The title A Snowflake can serve as a metaphor for what these two exhibits represent: Like snowflakes, the participants are fragile and hard to distinguish one from another; they have been bunched together to create a “snowscape,” and with a change in the weather, they may melt and disappear. These artists do not yet fit into the establishment nor can they show off their talent as they could as established artists. They are still sensing their own changes and do not seem to be fully aware of the categories of full-fledged commercial galleries and the established framework. On the other hand, the participating artists have consistently been classified and presented as good, and changes in the way art is judged happen so confusingly fast that we cannot say that it is too early for their works to be displayed in established institutions.
It is trite to talk about how they have diverged from traditional genres, but in the Korean art market, which is still quite conservative, the mere fact that such works are being shown at a top gallery whose customers are among the best collectors in the country is a positive sign for these artists, regardless of whether any of their works are sold. We see the forms and concepts that set the young artists apart also at Atelier Hermès. Here again the artists’ intention is to link material from everyday life and the surrounding environment to the themes of their works. Seeing all the elements specific to this generation brought together in one place, we can tell that the artists saw this as a futuristic space. They have created the effect of looking ten years into the future rather than ten years into the past.

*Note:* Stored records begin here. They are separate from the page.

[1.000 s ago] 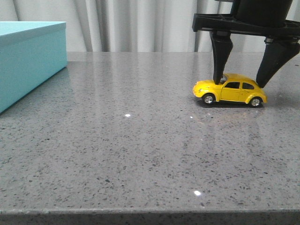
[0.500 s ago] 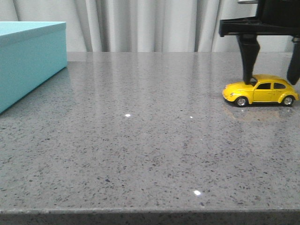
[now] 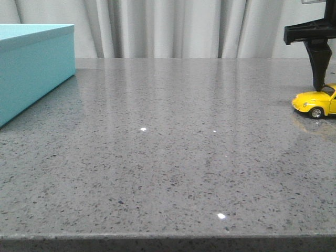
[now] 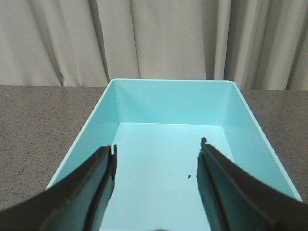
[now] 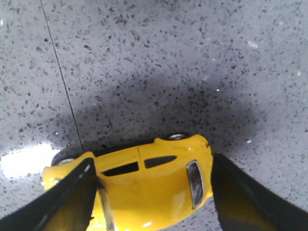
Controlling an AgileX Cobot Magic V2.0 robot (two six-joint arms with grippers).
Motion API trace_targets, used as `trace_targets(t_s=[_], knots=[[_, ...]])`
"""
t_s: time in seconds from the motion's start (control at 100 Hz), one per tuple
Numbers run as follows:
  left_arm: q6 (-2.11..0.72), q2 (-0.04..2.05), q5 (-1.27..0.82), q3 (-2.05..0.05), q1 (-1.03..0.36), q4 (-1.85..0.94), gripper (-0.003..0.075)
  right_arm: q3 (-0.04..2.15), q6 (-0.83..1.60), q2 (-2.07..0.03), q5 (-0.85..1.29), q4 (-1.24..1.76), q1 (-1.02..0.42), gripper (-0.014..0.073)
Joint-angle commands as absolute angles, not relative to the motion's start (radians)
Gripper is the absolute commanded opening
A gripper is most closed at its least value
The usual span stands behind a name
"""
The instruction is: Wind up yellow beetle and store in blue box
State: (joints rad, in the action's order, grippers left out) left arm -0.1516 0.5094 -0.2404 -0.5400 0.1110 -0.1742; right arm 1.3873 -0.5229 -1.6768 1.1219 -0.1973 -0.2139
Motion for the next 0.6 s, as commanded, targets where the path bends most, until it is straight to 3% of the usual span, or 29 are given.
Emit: trace_targets(t_s=[0.0, 0.29, 0.59], knots=[[-0.144, 0.518, -0.174, -0.575, 0.111, -0.186, 0.0376, 1.412, -0.493, -1.636, 1.139, -0.195, -0.205, 0.0509], [-0.144, 0.518, -0.174, -0.575, 0.111, -0.186, 0.0376, 1.486, -0.443, -1.43, 1.043, -0.048, -0.266, 0.0509], [-0.144, 0.518, -0.174, -0.575, 0.111, -0.186, 0.0376, 1.486, -0.441, -1.385, 1.052, -0.04, -0.291, 0.0509]])
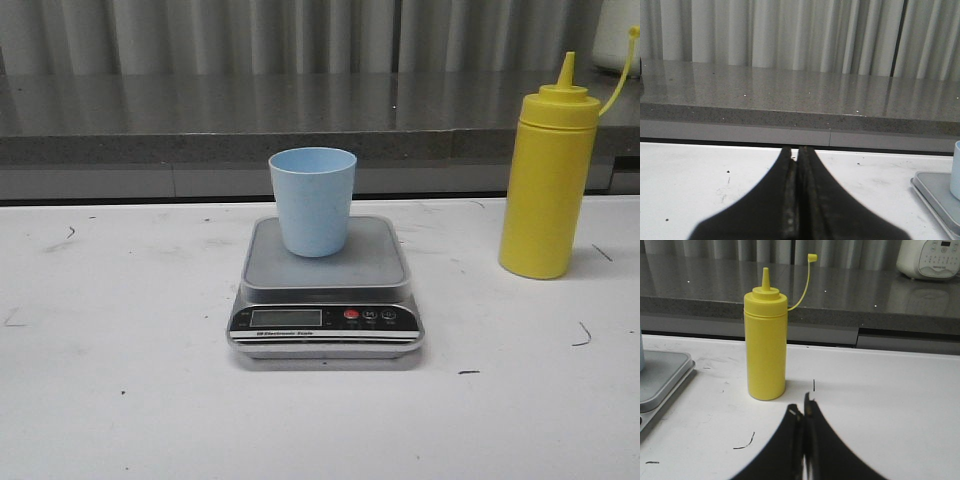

Discourse about “young artists” has always been a mainstay of conversations in the world of art, and in the case of these exhibitions, this topic sticks out as a requisite consideration, whether that was the intention of the organizers or not. At the same time, it is also an indication of the limitations of the current art world in Korea. Artists who have a solid reputation in the art market and whose works sell have had to build a career by proving themselves over a period of time. Participation in exhibits at such established venues as the Kukje Gallery or Atelier Hermès by artists whose careers have run little more than five years and whose staying power has not yet been proved has sometimes generated concern, yet every year the average age of “young artists” gets younger. We need to delve into a couple of questions: Have the young artists fenced themselves into being stuck in the nonprofit system? Has the for-profit system considered “young artists” only in terms of whether their works are worthy of investing in, narrowing the structures within which they can operate? Everyone agrees that the working environment for artists in Korea is tough, and as art professionals, we need to reawaken our awareness of the need to reflect on these considerations.